DESCRIPTION OF THE TASK ->
Give back the records that follow exactly, images excluded.

(Collected data)
BEGIN

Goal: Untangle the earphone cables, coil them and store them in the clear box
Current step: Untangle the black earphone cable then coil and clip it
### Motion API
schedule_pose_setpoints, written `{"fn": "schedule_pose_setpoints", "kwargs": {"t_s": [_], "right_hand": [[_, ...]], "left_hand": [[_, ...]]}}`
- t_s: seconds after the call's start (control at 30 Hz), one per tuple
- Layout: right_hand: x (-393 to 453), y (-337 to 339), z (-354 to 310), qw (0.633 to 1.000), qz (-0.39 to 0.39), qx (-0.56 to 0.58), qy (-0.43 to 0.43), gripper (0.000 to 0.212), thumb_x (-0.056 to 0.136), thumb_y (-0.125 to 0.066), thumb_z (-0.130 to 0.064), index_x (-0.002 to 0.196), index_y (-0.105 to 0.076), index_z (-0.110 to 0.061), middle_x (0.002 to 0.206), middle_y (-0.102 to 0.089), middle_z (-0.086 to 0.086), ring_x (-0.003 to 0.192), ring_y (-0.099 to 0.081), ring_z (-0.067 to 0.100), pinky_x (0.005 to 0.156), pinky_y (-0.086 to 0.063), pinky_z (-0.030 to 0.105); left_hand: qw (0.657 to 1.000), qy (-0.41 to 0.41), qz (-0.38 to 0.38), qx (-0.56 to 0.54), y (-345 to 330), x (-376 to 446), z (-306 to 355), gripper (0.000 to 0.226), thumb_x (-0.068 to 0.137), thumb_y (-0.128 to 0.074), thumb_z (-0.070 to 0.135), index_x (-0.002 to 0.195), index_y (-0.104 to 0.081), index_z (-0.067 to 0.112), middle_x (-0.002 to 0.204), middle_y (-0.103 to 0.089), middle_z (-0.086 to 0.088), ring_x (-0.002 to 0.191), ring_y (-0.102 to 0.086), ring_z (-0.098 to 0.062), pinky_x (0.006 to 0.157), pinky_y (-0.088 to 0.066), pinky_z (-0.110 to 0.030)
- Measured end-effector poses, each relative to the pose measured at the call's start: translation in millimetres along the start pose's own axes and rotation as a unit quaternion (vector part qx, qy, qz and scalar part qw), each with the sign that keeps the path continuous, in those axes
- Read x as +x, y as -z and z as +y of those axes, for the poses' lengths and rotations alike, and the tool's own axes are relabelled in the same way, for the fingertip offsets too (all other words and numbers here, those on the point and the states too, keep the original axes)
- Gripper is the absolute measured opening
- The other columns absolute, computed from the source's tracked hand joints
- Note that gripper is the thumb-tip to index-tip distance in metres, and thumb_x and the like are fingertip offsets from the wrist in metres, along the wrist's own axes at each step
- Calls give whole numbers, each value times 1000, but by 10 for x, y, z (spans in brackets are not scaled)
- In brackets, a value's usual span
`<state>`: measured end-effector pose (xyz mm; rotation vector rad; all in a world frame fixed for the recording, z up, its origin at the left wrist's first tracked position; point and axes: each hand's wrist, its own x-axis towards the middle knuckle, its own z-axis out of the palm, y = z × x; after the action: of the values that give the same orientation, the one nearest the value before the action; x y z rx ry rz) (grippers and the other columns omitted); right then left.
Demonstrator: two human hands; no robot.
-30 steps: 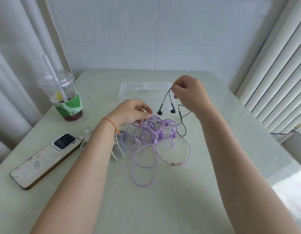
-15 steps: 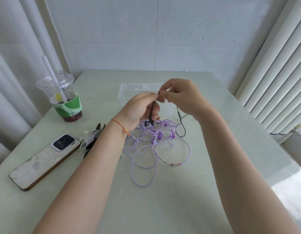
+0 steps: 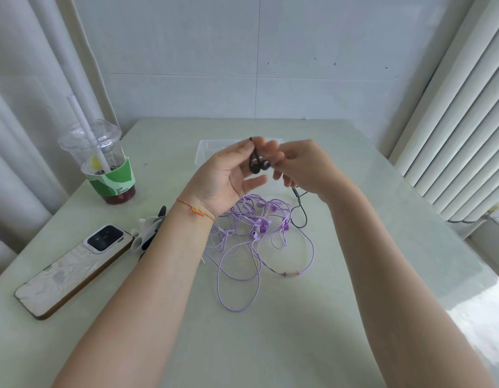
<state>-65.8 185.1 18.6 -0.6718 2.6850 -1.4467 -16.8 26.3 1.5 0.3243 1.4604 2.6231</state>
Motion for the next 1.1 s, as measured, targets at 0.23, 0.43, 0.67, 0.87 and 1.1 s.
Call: {"fn": "schedule_pose_setpoints", "kwargs": {"t_s": [0.23, 0.43, 0.67, 0.87, 1.1], "right_hand": [[-67, -76, -64, 986, -140, -88, -25, 20, 93, -57, -30, 95, -73, -19, 70, -70, 0, 51, -57, 17, 60, -49, 32], [-113, -57, -112, 980, -168, -108, -12, 21, 95, -53, -35, 100, -70, -25, 75, -74, -2, 41, -51, 19, 53, -48, 31], [-105, -85, -116, 980, -164, -113, 5, 17, 94, -55, -32, 100, -71, -31, 61, -66, -2, 46, -45, 19, 46, -39, 22], [-59, -55, -109, 993, -64, -89, 33, 10, 87, -64, -25, 83, -71, -20, 62, -66, -5, 56, -57, 10, 49, -41, 17], [-11, 13, -70, 997, 54, -25, 58, 9, 87, -64, -23, 80, -68, -18, 56, -49, 2, 47, -42, 13, 44, -34, 19]], "left_hand": [[994, -33, 86, -56, 113, 56, -2, 20, 101, -44, 16, 105, -64, 15, 116, -69, -1, 118, -62, -21, 65, -57, -21], [990, -36, 134, 30, 153, 99, -63, 21, 100, -46, 14, 105, -66, 15, 121, -67, -1, 111, -65, -16, 62, -55, -20], [979, -42, 166, 112, 168, 117, -124, 21, 99, -48, 18, 100, -69, 24, 111, -72, 5, 102, -68, -12, 72, -42, -26], [965, -13, 185, 183, 175, 134, -158, 27, 99, -45, 5, 87, -68, 13, 74, -71, 2, 78, -64, -16, 76, -55, -32], [978, 56, 100, 177, 46, 73, -98, 23, 99, -42, 11, 87, -62, 12, 65, -53, 1, 63, -57, -15, 41, -41, -21]]}}
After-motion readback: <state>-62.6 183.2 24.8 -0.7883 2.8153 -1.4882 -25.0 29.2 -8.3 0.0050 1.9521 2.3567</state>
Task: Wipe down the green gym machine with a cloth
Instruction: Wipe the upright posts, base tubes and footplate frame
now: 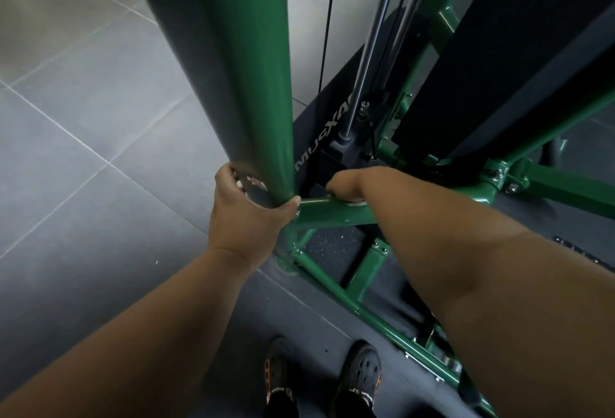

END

EXERCISE OUTPUT ->
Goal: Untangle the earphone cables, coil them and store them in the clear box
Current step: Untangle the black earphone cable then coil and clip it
### Motion API
schedule_pose_setpoints, written `{"fn": "schedule_pose_setpoints", "kwargs": {"t_s": [_], "right_hand": [[_, ...]], "left_hand": [[_, ...]]}}`
- t_s: seconds after the call's start (control at 30 Hz), one per tuple
- Layout: right_hand: x (-393 to 453), y (-337 to 339), z (-354 to 310), qw (0.633 to 1.000), qz (-0.39 to 0.39), qx (-0.56 to 0.58), qy (-0.43 to 0.43), gripper (0.000 to 0.212), thumb_x (-0.056 to 0.136), thumb_y (-0.125 to 0.066), thumb_z (-0.130 to 0.064), index_x (-0.002 to 0.196), index_y (-0.105 to 0.076), index_z (-0.110 to 0.061), middle_x (0.002 to 0.206), middle_y (-0.102 to 0.089), middle_z (-0.086 to 0.086), ring_x (-0.003 to 0.192), ring_y (-0.099 to 0.081), ring_z (-0.067 to 0.100), pinky_x (0.005 to 0.156), pinky_y (-0.086 to 0.063), pinky_z (-0.030 to 0.105); left_hand: qw (0.657 to 1.000), qy (-0.41 to 0.41), qz (-0.38 to 0.38), qx (-0.56 to 0.54), y (-345 to 330), x (-376 to 446), z (-306 to 355), gripper (0.000 to 0.226), thumb_x (-0.068 to 0.137), thumb_y (-0.128 to 0.074), thumb_z (-0.070 to 0.135), index_x (-0.002 to 0.195), index_y (-0.104 to 0.081), index_z (-0.067 to 0.112), middle_x (-0.002 to 0.204), middle_y (-0.103 to 0.089), middle_z (-0.086 to 0.088), ring_x (-0.002 to 0.191), ring_y (-0.102 to 0.086), ring_z (-0.098 to 0.062), pinky_x (0.006 to 0.157), pinky_y (-0.088 to 0.066), pinky_z (-0.110 to 0.030)
- Measured end-effector poses, each relative to the pose measured at the call's start: translation in millimetres along the start pose's own axes and rotation as a unit quaternion (vector part qx, qy, qz and scalar part qw), each with the sign that keeps the path continuous, in those axes
- Read x as +x, y as -z and z as +y of those axes, for the poses' lengths and rotations alike, and the tool's own axes are relabelled in the same way, for the fingertip offsets too (all other words and numbers here, those on the point and the states too, keep the original axes)
- Gripper is the absolute measured opening
- The other columns absolute, computed from the source's tracked hand joints
- Note that gripper is the thumb-tip to index-tip distance in metres, and thumb_x and the like are fingertip offsets from the wrist in metres, along the wrist's own axes at each step
- Calls give whole numbers, each value times 1000, but by 10 for x, y, z (spans in brackets are not scaled)
- In brackets, a value's usual span
`<state>`: measured end-effector pose (xyz mm; rotation vector rad; all in a world frame fixed for the recording, z up, its origin at the left wrist's first tracked position; point and axes: each hand's wrist, its own x-axis towards the middle knuckle, its own z-axis out of the palm, y = z × x; after the action: of the values that give the same orientation, the one nearest the value before the action; x y z rx ry rz) (grippers and the other columns omitted); right then left.
Demonstrator: two human hands; no robot.
-30 steps: 
-15 steps: 
+0 steps: 
<state>-65.8 185.1 18.6 -0.6718 2.6850 -1.4467 -16.8 26.3 1.5 0.3243 1.4604 2.6231</state>
Motion for the next 1.1 s, as measured, targets at 0.23, 0.43, 0.67, 0.87 and 1.1 s.
Call: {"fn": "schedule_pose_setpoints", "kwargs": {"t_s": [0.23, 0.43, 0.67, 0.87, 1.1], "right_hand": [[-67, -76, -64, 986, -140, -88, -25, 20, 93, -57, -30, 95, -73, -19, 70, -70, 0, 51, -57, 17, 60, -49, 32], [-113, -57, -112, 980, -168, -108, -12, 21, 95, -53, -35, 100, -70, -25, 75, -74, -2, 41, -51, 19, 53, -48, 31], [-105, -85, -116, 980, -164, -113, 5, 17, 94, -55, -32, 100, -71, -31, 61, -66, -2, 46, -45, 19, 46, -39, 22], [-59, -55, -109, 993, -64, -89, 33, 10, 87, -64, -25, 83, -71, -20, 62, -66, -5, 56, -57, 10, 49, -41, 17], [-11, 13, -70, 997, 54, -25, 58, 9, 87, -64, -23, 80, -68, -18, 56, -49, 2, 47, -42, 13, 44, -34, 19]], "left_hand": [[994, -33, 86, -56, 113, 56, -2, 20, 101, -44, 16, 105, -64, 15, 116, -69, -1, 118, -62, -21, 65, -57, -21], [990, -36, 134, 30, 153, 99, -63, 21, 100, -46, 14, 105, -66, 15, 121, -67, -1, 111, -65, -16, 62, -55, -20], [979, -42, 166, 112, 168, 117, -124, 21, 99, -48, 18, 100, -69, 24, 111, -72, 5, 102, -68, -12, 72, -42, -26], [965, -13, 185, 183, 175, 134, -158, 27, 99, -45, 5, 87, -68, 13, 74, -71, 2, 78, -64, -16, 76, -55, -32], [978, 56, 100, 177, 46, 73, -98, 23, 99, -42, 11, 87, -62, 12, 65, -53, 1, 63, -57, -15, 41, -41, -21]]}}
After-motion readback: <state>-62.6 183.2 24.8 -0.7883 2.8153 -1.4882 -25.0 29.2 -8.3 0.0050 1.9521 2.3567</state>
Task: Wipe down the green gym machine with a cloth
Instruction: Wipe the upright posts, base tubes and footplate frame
now: 

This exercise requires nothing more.